Directions - Scan the records for the word "image". Copy each line that includes it.

Task data -
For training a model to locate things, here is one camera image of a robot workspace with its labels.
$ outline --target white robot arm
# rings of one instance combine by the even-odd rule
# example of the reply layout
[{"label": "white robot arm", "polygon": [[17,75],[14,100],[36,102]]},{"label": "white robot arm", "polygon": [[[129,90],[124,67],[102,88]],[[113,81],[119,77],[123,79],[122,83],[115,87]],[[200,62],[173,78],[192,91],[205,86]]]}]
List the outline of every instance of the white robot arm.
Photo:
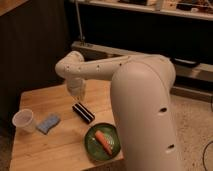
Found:
[{"label": "white robot arm", "polygon": [[167,58],[144,54],[84,62],[73,51],[56,72],[77,100],[83,99],[84,79],[112,80],[111,105],[127,170],[182,170],[170,111],[175,70]]}]

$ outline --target sponge
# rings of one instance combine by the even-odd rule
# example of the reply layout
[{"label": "sponge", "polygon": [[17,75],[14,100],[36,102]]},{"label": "sponge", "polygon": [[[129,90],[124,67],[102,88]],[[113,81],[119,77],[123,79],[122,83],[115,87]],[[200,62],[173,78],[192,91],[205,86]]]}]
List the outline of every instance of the sponge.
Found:
[{"label": "sponge", "polygon": [[51,128],[60,122],[60,118],[56,114],[49,115],[44,121],[37,125],[37,129],[43,134],[47,134]]}]

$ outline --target orange food
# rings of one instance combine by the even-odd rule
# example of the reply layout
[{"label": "orange food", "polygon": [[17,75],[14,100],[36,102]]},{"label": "orange food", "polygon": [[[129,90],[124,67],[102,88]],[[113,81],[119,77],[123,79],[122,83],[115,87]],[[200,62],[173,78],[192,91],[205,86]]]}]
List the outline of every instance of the orange food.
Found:
[{"label": "orange food", "polygon": [[95,138],[96,138],[96,140],[98,140],[101,143],[101,145],[103,146],[104,150],[109,155],[112,155],[112,150],[111,150],[110,144],[108,144],[104,134],[100,130],[97,130],[95,132]]}]

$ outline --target dark wall
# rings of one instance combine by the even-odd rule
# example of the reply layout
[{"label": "dark wall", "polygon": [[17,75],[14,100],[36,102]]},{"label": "dark wall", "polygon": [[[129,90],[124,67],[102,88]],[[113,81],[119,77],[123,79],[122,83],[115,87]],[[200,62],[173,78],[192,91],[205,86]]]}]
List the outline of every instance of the dark wall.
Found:
[{"label": "dark wall", "polygon": [[70,51],[63,0],[30,0],[0,17],[0,125],[11,125],[23,91],[61,82],[56,62]]},{"label": "dark wall", "polygon": [[80,13],[86,42],[213,64],[213,21],[89,5]]}]

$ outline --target plastic cup
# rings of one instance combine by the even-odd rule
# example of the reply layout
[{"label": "plastic cup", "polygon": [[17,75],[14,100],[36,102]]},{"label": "plastic cup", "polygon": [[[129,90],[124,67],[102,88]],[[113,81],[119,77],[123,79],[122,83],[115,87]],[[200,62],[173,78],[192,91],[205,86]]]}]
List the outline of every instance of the plastic cup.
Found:
[{"label": "plastic cup", "polygon": [[18,111],[12,119],[12,123],[16,128],[21,128],[26,132],[33,132],[36,130],[36,122],[33,117],[33,111],[30,109],[22,109]]}]

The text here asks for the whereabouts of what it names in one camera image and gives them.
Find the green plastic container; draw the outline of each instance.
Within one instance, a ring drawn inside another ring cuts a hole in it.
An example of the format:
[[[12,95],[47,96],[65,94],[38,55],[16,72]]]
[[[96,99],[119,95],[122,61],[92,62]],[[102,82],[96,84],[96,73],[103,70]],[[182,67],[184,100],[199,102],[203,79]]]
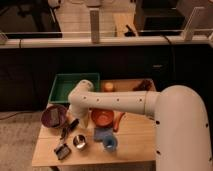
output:
[[[57,74],[49,95],[49,103],[66,104],[70,91],[81,80],[89,80],[94,91],[100,91],[100,75],[98,73]]]

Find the orange handle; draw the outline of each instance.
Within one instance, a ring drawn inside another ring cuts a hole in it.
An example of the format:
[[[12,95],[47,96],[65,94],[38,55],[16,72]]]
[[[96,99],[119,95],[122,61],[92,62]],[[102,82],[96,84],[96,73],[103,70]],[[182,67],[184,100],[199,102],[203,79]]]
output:
[[[119,115],[118,115],[117,118],[115,119],[114,124],[113,124],[113,131],[114,131],[114,132],[118,132],[119,123],[120,123],[120,121],[121,121],[121,118],[124,116],[124,114],[125,114],[125,112],[119,113]]]

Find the floor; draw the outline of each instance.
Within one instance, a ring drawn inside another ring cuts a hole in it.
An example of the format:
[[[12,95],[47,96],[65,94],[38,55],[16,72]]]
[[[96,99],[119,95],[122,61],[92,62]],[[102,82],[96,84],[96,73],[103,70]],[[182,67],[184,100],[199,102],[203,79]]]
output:
[[[0,118],[14,112],[0,112]],[[40,130],[42,111],[19,114],[0,120],[1,171],[51,171],[48,167],[31,166],[36,140]],[[61,167],[61,171],[154,171],[154,162],[96,166]]]
[[[83,2],[62,0],[60,8],[55,10],[63,37],[90,37],[89,9]],[[102,0],[99,17],[101,36],[115,36],[114,13],[134,11],[135,3],[130,3],[130,0]]]

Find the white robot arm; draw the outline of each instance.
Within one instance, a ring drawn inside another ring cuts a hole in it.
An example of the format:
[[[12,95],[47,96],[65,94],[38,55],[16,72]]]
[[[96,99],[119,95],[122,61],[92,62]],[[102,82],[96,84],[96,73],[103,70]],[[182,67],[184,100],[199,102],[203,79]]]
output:
[[[154,116],[157,171],[212,171],[210,132],[205,105],[185,86],[162,92],[91,92],[88,80],[70,92],[70,110],[81,119],[90,107]]]

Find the blue cup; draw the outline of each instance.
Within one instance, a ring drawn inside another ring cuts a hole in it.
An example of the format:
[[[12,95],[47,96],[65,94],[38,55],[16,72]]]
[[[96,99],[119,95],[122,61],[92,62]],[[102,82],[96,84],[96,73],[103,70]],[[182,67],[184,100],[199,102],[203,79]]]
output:
[[[109,152],[115,151],[117,148],[117,145],[118,145],[118,141],[115,136],[107,135],[103,138],[103,146],[107,151]]]

Exercise solution -
For training a model to locate things, here is one camera image of a robot workspace with its labels.
The text here asks for the whereabouts of what it names in one camera image and gives them.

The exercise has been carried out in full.